#### Task directions
Set the records down again exactly, apart from any pictures in them.

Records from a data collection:

● ● ● ●

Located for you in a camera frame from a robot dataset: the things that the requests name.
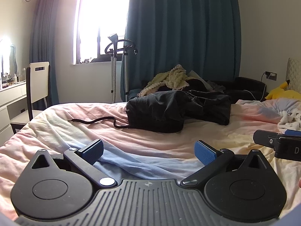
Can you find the black bedside sofa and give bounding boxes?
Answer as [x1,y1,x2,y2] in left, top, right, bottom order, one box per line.
[225,77,266,104]

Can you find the beige knitted blanket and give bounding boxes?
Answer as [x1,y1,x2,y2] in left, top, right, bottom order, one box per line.
[138,64,193,97]

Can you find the quilted beige headboard pillow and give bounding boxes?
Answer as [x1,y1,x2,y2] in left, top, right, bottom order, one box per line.
[286,58,301,93]

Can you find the white dresser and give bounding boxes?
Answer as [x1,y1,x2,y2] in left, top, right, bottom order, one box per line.
[0,82,27,146]

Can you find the white patterned blanket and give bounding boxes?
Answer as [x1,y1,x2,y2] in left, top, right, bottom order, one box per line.
[277,108,301,133]

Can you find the wall socket with charger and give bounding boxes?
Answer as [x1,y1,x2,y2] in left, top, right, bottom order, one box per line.
[261,71,277,81]

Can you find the blue curtain left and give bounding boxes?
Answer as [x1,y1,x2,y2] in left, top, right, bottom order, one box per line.
[28,0,82,105]

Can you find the teal curtain right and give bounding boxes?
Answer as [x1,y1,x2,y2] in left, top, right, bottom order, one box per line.
[120,0,241,94]

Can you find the dresser mirror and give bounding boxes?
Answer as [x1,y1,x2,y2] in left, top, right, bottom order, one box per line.
[1,38,18,76]

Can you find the white chair black frame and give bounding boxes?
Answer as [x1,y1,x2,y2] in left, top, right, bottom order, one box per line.
[10,62,52,134]

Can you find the black drawstring trousers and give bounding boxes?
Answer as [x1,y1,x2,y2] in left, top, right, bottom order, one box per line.
[71,90,231,133]

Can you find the black clothes pile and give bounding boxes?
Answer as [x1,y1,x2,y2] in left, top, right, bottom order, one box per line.
[182,70,226,93]

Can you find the pastel pink blue bedsheet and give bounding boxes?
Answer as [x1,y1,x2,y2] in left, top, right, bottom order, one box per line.
[1,98,300,220]

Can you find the yellow Pikachu plush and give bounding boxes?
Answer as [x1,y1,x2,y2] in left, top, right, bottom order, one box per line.
[265,80,301,100]

● ● ● ●

#### Written reply
Located for you in a camera frame from a robot dataset: the things that the requests name.
Can you find the black bedside sofa and give bounding boxes?
Answer as [x1,y1,x2,y2] in left, top, right, bottom order, one box per line.
[225,77,266,104]

Can you find the beige knitted blanket and give bounding boxes?
Answer as [x1,y1,x2,y2] in left, top, right, bottom order, one box per line.
[138,64,193,97]

Can you find the quilted beige headboard pillow and give bounding boxes?
Answer as [x1,y1,x2,y2] in left, top, right, bottom order, one box per line.
[286,58,301,93]

Can you find the white dresser and give bounding boxes?
Answer as [x1,y1,x2,y2] in left, top, right, bottom order, one box per line.
[0,82,27,146]

Can you find the white patterned blanket and give bounding boxes?
Answer as [x1,y1,x2,y2] in left, top, right, bottom order, one box per line.
[277,108,301,133]

Can you find the wall socket with charger and give bounding boxes?
Answer as [x1,y1,x2,y2] in left, top, right, bottom order, one box per line.
[261,71,277,81]

Can you find the blue curtain left and give bounding boxes?
Answer as [x1,y1,x2,y2] in left, top, right, bottom order, one box per line.
[28,0,82,105]

Can you find the teal curtain right and give bounding boxes?
Answer as [x1,y1,x2,y2] in left, top, right, bottom order, one box per line.
[120,0,241,94]

Can you find the dresser mirror and give bounding boxes?
Answer as [x1,y1,x2,y2] in left, top, right, bottom order, one box per line.
[1,38,18,76]

Can you find the white chair black frame and give bounding boxes?
Answer as [x1,y1,x2,y2] in left, top, right, bottom order, one box per line.
[10,62,52,134]

Can you find the black drawstring trousers and give bounding boxes?
Answer as [x1,y1,x2,y2] in left, top, right, bottom order, one box per line.
[71,90,231,133]

Can you find the black clothes pile and give bounding boxes?
Answer as [x1,y1,x2,y2] in left, top, right, bottom order, one box per line.
[182,70,226,93]

Can you find the pastel pink blue bedsheet and give bounding boxes?
Answer as [x1,y1,x2,y2] in left, top, right, bottom order, one box per line.
[1,98,300,220]

Can you find the yellow Pikachu plush and give bounding boxes?
Answer as [x1,y1,x2,y2] in left, top, right, bottom order, one box per line.
[265,80,301,100]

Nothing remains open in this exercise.